**TASK DIRECTIONS:** From the records below, state how many lines hold the string "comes", without any other text.

Segment Start: SUPPLIED ENTRIES

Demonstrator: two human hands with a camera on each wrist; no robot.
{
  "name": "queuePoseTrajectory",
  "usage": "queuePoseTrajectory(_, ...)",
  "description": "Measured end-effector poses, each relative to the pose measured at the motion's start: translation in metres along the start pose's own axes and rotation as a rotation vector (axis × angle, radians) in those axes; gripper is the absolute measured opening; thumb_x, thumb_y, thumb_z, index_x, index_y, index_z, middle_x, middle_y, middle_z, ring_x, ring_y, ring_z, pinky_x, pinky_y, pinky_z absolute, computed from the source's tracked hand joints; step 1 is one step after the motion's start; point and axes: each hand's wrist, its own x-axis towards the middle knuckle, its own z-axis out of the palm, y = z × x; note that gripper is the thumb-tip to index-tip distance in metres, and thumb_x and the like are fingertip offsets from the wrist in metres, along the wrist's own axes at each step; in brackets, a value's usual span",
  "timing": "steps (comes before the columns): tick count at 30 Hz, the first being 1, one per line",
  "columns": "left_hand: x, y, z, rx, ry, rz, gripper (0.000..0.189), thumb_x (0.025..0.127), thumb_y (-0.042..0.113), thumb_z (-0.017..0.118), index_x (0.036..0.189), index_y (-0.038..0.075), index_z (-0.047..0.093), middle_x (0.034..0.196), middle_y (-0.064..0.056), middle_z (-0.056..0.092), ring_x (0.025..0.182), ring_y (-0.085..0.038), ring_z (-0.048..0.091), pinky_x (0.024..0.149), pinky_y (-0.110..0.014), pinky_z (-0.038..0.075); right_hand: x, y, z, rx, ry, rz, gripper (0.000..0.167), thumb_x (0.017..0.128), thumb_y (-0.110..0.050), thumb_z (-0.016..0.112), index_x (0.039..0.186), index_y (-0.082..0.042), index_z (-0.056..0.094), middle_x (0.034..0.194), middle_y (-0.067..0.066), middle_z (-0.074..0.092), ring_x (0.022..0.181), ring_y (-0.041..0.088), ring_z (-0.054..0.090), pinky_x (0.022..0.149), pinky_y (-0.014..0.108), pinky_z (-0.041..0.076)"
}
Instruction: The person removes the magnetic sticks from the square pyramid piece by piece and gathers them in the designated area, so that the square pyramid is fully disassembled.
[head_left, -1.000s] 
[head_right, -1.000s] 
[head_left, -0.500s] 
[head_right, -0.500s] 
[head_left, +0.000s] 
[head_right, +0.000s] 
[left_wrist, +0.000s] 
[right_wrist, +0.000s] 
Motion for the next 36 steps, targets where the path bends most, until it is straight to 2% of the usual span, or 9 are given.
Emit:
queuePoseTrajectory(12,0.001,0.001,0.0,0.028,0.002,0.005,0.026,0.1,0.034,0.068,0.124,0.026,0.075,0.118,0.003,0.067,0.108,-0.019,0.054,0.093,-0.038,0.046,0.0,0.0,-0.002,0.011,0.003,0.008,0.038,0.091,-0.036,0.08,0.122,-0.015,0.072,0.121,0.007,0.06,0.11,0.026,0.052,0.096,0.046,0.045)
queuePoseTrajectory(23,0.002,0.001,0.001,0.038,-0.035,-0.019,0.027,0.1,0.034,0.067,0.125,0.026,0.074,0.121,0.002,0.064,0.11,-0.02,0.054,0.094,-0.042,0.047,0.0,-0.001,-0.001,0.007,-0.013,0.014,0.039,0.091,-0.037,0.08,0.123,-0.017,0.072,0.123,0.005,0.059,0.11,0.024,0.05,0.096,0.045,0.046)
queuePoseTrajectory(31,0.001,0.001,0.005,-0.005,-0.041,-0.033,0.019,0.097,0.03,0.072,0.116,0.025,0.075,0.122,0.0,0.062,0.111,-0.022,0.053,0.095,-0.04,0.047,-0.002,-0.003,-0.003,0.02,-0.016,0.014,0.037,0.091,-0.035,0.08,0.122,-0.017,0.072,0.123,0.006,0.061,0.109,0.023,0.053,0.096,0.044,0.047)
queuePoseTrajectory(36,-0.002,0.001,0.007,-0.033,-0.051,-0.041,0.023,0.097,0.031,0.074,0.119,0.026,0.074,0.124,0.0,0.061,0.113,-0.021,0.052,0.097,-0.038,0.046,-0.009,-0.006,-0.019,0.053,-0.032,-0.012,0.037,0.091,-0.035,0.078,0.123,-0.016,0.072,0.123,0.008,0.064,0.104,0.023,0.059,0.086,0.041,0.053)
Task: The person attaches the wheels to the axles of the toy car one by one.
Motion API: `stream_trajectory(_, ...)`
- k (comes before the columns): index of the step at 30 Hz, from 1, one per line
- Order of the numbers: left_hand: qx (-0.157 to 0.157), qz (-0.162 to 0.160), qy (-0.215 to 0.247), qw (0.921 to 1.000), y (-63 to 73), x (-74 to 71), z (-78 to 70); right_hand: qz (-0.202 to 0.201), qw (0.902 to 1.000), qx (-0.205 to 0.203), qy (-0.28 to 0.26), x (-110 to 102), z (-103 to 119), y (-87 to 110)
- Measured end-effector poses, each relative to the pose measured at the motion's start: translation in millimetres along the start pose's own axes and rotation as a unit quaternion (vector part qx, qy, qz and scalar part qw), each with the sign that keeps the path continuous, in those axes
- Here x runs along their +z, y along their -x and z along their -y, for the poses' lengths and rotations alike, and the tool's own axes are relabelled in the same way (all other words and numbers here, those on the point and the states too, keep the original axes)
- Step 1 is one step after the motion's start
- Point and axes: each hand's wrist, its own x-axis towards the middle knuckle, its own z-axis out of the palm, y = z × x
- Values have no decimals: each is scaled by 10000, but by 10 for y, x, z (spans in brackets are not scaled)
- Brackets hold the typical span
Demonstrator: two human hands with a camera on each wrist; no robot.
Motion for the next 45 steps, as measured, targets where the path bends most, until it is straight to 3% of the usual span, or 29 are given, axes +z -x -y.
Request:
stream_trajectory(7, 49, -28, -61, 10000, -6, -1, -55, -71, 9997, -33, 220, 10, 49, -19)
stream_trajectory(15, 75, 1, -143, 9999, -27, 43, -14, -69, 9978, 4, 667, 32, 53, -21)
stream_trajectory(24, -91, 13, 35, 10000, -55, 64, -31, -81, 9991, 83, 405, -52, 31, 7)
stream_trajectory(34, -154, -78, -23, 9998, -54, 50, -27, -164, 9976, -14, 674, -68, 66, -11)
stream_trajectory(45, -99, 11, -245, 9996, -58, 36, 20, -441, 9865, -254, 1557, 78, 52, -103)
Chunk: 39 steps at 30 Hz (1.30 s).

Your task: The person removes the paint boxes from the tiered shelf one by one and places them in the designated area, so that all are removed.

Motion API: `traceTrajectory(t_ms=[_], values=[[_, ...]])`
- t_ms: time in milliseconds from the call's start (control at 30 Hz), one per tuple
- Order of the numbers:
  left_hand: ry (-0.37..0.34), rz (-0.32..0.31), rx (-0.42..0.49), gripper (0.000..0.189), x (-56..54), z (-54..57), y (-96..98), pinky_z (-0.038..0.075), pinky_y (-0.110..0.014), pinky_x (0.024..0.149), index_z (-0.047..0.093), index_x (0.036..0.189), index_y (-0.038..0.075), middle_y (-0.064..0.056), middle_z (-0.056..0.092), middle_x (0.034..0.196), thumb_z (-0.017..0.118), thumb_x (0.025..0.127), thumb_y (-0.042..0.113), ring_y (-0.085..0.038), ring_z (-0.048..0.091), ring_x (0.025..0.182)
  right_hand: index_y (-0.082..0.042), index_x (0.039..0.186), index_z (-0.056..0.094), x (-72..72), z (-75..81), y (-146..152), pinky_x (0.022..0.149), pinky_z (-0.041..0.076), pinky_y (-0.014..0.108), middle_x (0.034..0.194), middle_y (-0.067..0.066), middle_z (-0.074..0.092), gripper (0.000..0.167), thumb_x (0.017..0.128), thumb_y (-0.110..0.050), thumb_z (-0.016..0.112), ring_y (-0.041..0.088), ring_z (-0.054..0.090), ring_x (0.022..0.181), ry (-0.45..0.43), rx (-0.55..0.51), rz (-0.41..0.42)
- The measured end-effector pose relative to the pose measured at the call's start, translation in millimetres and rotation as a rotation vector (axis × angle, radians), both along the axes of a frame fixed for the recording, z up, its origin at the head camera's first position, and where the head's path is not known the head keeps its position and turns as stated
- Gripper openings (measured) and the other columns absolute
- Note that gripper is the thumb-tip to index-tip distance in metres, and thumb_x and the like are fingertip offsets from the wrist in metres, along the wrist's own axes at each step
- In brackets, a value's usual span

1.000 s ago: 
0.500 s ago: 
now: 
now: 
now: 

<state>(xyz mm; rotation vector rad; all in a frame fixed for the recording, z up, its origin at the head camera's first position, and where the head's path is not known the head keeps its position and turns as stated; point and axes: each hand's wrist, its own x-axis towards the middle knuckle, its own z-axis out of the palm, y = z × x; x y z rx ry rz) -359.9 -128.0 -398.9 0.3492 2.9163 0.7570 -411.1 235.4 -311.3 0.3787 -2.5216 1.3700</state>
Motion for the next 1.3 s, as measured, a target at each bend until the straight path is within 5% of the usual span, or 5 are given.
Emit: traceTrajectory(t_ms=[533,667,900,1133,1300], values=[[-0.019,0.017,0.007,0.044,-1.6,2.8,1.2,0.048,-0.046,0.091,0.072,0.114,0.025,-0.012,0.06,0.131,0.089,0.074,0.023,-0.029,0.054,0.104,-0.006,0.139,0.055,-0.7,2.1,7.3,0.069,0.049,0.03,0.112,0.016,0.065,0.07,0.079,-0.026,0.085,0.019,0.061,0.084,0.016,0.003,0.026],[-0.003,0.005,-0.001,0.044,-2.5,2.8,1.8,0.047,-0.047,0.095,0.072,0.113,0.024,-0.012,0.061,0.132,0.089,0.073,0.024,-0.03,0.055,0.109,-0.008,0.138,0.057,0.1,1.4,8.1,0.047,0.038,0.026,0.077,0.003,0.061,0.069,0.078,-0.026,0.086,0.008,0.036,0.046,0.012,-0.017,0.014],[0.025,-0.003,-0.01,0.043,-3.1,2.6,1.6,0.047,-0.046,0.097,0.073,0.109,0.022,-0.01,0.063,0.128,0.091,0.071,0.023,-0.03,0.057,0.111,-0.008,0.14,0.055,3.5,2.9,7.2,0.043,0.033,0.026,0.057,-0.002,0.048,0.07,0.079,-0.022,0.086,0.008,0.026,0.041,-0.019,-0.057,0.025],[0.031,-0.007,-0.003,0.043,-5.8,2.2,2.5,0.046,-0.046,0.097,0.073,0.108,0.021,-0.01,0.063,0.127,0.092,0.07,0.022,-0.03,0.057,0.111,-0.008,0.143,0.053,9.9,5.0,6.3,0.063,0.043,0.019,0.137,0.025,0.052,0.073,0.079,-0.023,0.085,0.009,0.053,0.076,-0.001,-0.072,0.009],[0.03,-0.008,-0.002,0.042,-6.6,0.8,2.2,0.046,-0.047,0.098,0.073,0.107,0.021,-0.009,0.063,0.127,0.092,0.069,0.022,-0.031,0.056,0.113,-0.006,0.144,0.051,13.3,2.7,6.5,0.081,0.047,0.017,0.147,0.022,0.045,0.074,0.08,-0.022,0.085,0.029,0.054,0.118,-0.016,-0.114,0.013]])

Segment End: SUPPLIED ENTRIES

**ANSWER TO THIS EXERCISE:** 2